In light of the fact-finding on May 7, 2014, the witness of the accident at issue, N, the maker of No. 2, No. 1, as the witness of the accident, was entirely not revealed in each of the statements at A and D police immediately after the accident at issue. ③ Even if Oralone was not exposed to the front direction of the accident site, it is difficult to conclude that the Plaintiff’s front right-hand part of the equipment was invaded by the central line, and it was hard to conclude that the front right-hand part of the Plaintiff’s front direction-hand part of the accident at the time of the accident at issue, and that there was no scientific evidence such as a scambling, etc. of the Defendants’ surface, and that there was no evidence to acknowledge that there was a conflict between the Defendants’ front right-hand part of the accident at the time of the accident at issue.
Furthermore, in light of the background leading up to the instant accident and the road width of the road where the instant accident occurred, it is difficult to deem that the network F was inevitably unable to commit the central line in order to avoid shock with the Plaintiff’s Obane.
Therefore, since the act of the networkF does not constitute a single mother or an emergency evacuation, this part of the defendants' assertion is without merit.
B) Determination on comparative negligence and set-off argument
In general, a driver of a motor vehicle who operates a road with a central line along his/her own lane is trusting that he/she will drive the motor vehicle on his/her own lane.

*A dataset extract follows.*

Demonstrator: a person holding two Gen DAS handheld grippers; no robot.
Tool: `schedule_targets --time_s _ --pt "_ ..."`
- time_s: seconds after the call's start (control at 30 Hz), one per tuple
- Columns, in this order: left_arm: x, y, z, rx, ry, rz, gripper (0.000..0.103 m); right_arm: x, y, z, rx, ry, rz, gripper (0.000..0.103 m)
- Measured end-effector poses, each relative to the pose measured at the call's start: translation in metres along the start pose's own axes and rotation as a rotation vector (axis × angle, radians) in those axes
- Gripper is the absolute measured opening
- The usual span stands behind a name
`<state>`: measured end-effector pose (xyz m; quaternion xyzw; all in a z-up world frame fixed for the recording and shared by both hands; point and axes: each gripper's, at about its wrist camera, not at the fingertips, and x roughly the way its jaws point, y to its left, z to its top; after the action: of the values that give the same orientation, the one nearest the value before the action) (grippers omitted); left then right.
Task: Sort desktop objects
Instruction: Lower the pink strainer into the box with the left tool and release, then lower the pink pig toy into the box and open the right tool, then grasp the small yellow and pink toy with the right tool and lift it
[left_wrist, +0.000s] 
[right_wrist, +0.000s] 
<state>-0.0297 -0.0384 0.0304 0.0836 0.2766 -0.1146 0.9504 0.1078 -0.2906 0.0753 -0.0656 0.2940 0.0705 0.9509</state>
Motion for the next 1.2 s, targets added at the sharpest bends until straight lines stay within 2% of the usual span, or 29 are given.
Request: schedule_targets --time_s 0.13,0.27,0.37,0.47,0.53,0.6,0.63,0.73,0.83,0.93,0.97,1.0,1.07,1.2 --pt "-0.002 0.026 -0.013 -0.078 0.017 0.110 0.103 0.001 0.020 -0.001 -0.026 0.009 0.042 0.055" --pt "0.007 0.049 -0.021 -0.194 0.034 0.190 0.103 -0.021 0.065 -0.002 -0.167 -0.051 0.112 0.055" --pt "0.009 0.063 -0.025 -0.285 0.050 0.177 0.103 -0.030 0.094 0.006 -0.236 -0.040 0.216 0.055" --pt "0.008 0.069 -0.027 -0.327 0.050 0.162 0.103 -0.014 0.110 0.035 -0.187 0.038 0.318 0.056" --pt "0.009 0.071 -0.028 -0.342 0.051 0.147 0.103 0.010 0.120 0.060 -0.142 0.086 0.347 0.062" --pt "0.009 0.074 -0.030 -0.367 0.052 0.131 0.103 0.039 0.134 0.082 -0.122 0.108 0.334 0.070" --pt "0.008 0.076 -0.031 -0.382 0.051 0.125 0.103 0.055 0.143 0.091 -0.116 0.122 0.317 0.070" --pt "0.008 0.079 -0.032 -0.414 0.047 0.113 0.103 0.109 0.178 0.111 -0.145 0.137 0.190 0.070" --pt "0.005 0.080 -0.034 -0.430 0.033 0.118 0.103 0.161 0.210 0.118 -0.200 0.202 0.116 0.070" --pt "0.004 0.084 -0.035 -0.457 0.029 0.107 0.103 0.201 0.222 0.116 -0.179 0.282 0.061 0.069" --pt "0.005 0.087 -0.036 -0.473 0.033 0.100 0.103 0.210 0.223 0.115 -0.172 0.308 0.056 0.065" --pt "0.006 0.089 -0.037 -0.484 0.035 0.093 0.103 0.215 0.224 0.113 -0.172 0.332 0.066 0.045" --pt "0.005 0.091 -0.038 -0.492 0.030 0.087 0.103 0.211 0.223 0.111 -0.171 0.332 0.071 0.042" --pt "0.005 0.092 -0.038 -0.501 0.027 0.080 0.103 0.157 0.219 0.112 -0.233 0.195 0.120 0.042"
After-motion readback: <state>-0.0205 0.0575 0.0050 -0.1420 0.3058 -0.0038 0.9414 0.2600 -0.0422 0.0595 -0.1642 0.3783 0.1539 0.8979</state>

Thus, barring any special circumstance that could anticipate the abnormal operation of the motor vehicle of the other party, the other motor vehicle has not been obliged to drive the motor vehicle on the right side of the two-lane or road in advance, and even if the other motor vehicle has violated traffic regulations, such as driving beyond a limited speed, even if the driver has failed to drive the motor vehicle, he/she has failed to drive the motor vehicle on his/her own. If the other motor vehicle's central crime of the other motor vehicle was discovered, it can be deemed that the speed operation was negligent only when the other motor vehicle could avoid collision by immediately accelerating or avoiding the collision (see, e.g., Supreme Court Decisions 91Da4469, Apr. 10, 1992; 200Da67464, Feb. 9, 2001).
At the time of the instant accident, there is no dispute between the parties that the Plaintiff had been proceeding at a speed of 116 km per hour on the part of the Plaintiff.

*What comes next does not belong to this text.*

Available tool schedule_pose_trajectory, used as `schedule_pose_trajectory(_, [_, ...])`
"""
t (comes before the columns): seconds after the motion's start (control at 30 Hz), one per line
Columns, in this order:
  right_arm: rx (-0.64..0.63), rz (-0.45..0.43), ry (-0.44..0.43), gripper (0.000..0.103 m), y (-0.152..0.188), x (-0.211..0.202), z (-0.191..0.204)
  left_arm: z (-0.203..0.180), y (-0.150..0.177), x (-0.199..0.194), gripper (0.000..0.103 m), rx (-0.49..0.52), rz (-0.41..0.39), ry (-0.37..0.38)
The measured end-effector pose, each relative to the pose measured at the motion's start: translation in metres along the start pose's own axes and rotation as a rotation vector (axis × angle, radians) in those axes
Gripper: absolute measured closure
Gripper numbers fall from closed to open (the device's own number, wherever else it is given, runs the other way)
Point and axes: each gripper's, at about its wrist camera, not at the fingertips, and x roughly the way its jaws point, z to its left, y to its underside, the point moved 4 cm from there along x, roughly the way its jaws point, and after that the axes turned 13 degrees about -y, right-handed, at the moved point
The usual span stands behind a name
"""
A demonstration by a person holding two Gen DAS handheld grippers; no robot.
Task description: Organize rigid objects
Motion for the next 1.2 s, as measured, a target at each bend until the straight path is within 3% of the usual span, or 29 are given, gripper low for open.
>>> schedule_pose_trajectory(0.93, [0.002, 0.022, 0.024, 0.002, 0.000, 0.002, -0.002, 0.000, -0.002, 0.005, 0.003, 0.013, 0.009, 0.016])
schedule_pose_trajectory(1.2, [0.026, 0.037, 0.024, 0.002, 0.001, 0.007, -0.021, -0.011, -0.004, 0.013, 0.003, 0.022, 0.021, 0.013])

On the other hand, the following circumstances are revealed to be clear, namely, the 10th day of the accident at the time of the accident, and the surface was also clear, and there seems to be no hindrance to securing the field of view in light of the straight-line road. ② The road of this case is one-lane, and the road of this case is one-lane, even if the road of this case is adjacent to farmland, it seems difficult to recognize that the road of this case is driving on the side or changing the line without any serious damage, even if the network is discovered, it is difficult to find that there was a lack of sufficient evidence to acknowledge that there was a conflict between the road of this case and the road of this case, and the road of this case, the road of this case is driving on the side or changing the line. It is difficult to find that there was a conflict between the road of this case and the road of this case and the road of this case, even if it is difficult to find that there was a conflict between the road of this case and the road of this case, and the road of this case, the road of this case cannot be seen from the central road of this case.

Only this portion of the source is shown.